I have tested the new kernel 3.19.2.201 build with the fix and it did not work with juniper 7.4R11, which works with kernel 3.18.9-200. These are the steps I followed to install the 3.19.2.201 kernel (first time attempting this, please let me know if this is not the correct process and I will try again): yum install https://kojipkgs.fedoraproject.org/packages/kernel/3.19.2/201.fc21/x86_64/kernel-3.19.2-201.fc21.x86_64.rpm https://kojipkgs.fedoraproject.org/packages/kernel/3.19.2/201.fc21/x86_64/kernel-core-3.19.2-201.fc21.x86_64.rpm https://kojipkgs.fedoraproject.org/packages/kernel/3.19.2/201.fc21/x86_64/kernel-modules-3.19.2-201.fc21.x86_64.rpm https://kojipkgs.fedoraproject.org/packages/kernel/3.19.2/201.fc21/x86_64/kernel-modules-extra-3.19.2-201.fc21.x86_64.rpm after rebooting uname -r displayed 3.19.2.201 ran juniper: connected, correctly assigned IP, no traffic allowed. ipconfig -a showed tun0 RX packets 0 and TX packets 1 this is the same as kernel 3.19.1.201 thank you.

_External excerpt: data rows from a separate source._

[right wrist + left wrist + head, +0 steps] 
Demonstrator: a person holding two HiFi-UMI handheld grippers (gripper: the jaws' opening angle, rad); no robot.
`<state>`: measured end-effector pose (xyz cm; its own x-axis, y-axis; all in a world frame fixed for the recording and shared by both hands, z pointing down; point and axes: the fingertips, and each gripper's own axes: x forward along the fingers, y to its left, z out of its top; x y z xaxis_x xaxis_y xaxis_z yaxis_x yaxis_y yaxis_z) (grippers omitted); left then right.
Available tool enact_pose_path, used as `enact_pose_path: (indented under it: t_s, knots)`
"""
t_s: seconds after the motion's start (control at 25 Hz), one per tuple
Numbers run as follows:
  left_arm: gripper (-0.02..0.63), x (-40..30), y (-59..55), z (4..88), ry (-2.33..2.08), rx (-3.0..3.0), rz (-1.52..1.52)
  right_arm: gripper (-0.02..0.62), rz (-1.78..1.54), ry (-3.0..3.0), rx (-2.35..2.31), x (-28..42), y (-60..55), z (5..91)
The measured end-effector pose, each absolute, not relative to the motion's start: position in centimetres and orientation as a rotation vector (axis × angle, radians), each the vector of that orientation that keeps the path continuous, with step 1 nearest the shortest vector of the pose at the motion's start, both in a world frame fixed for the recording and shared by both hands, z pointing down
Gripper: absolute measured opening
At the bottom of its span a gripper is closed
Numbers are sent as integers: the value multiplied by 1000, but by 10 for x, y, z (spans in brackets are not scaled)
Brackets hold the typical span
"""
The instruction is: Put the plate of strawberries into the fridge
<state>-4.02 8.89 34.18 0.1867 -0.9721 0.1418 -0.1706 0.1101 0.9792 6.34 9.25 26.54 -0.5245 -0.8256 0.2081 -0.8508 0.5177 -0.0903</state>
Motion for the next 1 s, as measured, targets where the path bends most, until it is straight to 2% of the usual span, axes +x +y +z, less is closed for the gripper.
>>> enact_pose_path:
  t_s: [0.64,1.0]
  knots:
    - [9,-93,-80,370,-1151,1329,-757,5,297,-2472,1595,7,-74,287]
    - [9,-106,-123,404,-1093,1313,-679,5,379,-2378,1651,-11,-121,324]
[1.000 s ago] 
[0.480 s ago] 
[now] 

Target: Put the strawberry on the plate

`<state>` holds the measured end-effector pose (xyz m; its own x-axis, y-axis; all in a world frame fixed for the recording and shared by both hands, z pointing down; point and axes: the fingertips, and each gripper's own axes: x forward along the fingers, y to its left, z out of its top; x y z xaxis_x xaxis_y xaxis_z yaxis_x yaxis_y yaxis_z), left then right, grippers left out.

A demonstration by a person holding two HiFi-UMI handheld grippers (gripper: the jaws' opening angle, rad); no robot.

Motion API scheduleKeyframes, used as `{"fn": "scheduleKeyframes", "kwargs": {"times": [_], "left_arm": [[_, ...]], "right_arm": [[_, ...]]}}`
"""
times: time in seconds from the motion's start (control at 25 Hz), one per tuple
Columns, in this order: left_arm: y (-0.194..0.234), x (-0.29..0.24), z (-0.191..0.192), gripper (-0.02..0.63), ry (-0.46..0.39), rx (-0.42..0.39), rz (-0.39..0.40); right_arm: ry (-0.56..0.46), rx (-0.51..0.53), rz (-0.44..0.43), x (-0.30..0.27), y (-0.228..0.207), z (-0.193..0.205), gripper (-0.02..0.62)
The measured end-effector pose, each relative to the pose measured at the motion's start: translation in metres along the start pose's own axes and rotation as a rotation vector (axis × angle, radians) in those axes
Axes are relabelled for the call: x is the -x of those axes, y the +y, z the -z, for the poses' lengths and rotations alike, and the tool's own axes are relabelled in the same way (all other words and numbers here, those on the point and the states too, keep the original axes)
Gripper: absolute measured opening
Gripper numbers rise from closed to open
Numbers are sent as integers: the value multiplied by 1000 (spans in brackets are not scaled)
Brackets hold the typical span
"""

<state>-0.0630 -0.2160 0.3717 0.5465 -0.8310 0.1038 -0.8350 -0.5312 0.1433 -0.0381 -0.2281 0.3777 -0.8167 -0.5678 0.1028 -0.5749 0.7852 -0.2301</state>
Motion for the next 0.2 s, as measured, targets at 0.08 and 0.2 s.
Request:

3.19.2-201 doesn't have the patch in it. It is expected to fail in this specific case. The Fedora updates system will leave a link to the update that contains the fix for this issue in this bug.
I have downloaded the patched rpms and installed - works correctly - kernel 3.19.2-201.bz1204512.fc21.x86_64 Thank you for your help.
kernel-3.19.3-200.fc21 has been submitted as an update for Fedora 21. https://admin.fedoraproject.org/updates/kernel-3.19.3-200.fc21
Package kernel-3.19.3-200.fc21: * should fix your issue, * was pushed to the Fedora 21 testing repository, * should be available at your local mirror within two days. Update it with: # su -c 'yum update --enablerepo=updates-testing kernel-3.19.3-200.fc21' as soon as you are able to, then reboot. Please go to the following url: https://admin.fedoraproject.org/updates/FEDORA-2015-4887/kernel-3.19.3-200.fc21 then log in and leave karma (feedback).
kernel-3.19.3-200.fc21 has been pushed to the Fedora 21 stable repository. If problems still persist, please make note of it in this bug report.